━━ DATA
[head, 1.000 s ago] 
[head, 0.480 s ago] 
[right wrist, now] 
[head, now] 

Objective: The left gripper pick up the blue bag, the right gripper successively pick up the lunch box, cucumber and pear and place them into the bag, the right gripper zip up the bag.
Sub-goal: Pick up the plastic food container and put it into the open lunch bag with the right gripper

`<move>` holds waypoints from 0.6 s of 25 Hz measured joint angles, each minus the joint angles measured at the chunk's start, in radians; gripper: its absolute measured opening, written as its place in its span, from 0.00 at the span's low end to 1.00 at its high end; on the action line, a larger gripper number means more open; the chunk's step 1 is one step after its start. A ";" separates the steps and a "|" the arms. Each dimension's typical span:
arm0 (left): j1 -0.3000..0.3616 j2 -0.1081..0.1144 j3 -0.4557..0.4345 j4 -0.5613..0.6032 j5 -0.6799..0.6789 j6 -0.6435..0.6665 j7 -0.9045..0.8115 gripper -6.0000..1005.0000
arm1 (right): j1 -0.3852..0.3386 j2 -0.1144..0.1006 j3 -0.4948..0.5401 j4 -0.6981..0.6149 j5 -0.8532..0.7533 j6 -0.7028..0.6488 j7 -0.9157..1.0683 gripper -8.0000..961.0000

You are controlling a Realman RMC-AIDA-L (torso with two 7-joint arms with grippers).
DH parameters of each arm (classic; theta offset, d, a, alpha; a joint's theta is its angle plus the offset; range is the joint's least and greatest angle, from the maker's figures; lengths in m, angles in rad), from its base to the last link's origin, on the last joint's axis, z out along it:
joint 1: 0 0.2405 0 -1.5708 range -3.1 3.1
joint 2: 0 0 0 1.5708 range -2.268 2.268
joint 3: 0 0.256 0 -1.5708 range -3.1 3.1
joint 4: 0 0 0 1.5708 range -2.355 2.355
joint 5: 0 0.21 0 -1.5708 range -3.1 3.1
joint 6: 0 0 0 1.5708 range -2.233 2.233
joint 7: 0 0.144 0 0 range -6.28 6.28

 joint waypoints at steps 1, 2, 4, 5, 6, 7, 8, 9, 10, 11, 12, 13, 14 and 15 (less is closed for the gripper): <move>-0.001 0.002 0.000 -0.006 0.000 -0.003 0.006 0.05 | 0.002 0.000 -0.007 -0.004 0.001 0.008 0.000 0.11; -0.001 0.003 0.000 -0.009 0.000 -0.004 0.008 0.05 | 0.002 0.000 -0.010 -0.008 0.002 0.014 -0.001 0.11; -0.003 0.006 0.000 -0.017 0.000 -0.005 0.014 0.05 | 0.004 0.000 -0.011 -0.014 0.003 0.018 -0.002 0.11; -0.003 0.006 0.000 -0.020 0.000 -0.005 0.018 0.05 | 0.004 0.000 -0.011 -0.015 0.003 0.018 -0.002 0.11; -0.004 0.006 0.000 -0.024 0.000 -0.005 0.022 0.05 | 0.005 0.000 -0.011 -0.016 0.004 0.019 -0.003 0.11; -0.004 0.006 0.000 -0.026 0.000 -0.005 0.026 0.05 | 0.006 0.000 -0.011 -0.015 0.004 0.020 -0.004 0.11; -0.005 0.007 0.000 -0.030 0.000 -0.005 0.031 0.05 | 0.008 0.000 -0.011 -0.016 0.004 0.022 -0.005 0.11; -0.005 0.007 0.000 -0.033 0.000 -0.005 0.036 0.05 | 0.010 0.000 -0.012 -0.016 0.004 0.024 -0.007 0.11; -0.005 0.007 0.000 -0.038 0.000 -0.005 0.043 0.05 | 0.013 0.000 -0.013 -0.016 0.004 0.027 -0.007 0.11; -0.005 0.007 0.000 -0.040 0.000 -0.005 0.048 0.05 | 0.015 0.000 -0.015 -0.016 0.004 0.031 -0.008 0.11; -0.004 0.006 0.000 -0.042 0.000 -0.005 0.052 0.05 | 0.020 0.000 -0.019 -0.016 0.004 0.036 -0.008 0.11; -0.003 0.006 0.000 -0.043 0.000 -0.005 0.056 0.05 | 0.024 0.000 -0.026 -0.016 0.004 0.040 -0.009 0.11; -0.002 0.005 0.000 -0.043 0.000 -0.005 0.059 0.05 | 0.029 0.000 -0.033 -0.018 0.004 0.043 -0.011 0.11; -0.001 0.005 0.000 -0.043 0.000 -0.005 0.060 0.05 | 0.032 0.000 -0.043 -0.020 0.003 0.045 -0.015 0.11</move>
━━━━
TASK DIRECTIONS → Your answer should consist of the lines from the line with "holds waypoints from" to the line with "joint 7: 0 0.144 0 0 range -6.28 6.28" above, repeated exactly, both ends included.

REPLY →
`<move>` holds waypoints from 0.6 s of 25 Hz measured joint angles, each minus the joint angles measured at the chunk's start, in radians; gripper: its absolute measured opening, written as its place in its span, from 0.00 at the span's low end to 1.00 at its high end; on the action line, a larger gripper number means more open; the chunk's step 1 is one step after its start. A ";" separates the steps and a "|" the arms. Each dimension's typical span:
arm0 (left): j1 -0.3000..0.3616 j2 -0.1081..0.1144 j3 -0.4557..0.4345 j4 -0.5613..0.6032 j5 -0.6799..0.6789 j6 -0.6435..0.6665 j7 -0.9045..0.8115 gripper -6.0000..1005.0000
arm1 (right): j1 -0.3852..0.3386 j2 -0.1144..0.1006 j3 -0.4948..0.5401 j4 -0.6981..0.6149 j5 -0.8532..0.7533 j6 -0.7028..0.6488 j7 -0.9157..1.0683 gripper -8.0000..961.0000

You are controlling a Realman RMC-AIDA-L (torso with two 7-joint arms with grippers).
DH parameters of each arm (classic; theta offset, d, a, alpha; a joint's theta is its angle plus the offset; range is the joint's least and greatest angle, from the maker's figures; lengths in m, angles in rad), from its base to the last link's origin, on the last joint's axis, z out along it:
joint 1: 0 0.2405 0 -1.5708 range -3.1 3.1
joint 2: 0 0 0 1.5708 range -2.268 2.268
joint 3: 0 0.256 0 -1.5708 range -3.1 3.1
joint 4: 0 0 0 1.5708 range -2.355 2.355
joint 5: 0 0.21 0 -1.5708 range -3.1 3.1
joint 6: 0 0 0 1.5708 range -2.233 2.233
joint 7: 0 0.144 0 0 range -6.28 6.28

With that, the answer is done.